There is a stable 3-mm nodule along the minor fissure. The surrounding smaller nodules have resolved. Pleura: There is a stable small left pleural effusion.
Heart and mediastinum: The thyroid gland is normal. No significant mediastinal, hilar or axillary lymphadenopathy is seen. The heart and pericardium are within normal limits. There is mild pericardial thickening, which appears more prominent compared to 8/31/2011.
IMPRESSION:
History of non-small cell lung cancer status post left lower lobectomy. Improvement in lymphangitic tumor spread in the left lung. Stable indeterminate 3-mm nodule along the minor fissure. Slightly increased mild pericardial thickening.
I like how many times improved or a variation thereof is used in the first paragraph (three), and the addition of considerably is even better. Stable appears twice in the second paragraph. And in IMPRESSIONS, the key words are improvement, stable, and slightly increased. This is a very good, considerably improved, report. Yippee!

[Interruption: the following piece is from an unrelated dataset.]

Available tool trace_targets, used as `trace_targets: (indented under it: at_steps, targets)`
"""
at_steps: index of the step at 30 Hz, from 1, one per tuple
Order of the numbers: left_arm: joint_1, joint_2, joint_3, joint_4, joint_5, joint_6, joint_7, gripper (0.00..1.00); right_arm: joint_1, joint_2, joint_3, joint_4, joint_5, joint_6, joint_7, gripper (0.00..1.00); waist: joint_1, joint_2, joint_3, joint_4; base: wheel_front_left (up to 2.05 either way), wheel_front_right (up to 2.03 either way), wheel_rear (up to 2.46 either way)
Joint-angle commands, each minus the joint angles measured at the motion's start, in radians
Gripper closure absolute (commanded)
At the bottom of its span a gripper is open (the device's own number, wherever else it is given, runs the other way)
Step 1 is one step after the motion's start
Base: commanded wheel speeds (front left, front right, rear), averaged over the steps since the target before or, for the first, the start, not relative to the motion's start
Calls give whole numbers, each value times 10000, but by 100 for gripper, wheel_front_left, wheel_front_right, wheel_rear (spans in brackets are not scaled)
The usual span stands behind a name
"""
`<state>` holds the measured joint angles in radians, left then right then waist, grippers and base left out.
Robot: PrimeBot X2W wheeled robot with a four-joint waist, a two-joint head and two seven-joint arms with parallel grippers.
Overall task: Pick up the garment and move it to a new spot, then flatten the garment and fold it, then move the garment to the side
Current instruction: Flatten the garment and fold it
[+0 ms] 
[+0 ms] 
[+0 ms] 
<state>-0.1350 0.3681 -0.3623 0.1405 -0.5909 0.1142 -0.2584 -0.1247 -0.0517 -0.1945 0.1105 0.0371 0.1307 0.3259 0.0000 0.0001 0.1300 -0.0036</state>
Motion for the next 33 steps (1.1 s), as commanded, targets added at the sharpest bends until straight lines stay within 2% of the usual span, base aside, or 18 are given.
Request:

And now for some definitions of less than familiar terms:
lymphangitic carcinomatosis: A condition in which cancer cells spread from the original (primary) tumor and invade lymph vessels (thin tubes that carry lymph and white blood cells through the body’s lymph system).
This is the definition from the National Cancer Institutes online dictionary. From Medscape reference we get this explanation: The lungs are one of the most common targets for metastatic disease. Most pulmonary metastases are nodular, but a significant minority is interstitial. Lymphangitic carcinomatosis (LC) refers to the diffuse infiltration and obstruction of pulmonary parenchymal lymphatic channels by tumor.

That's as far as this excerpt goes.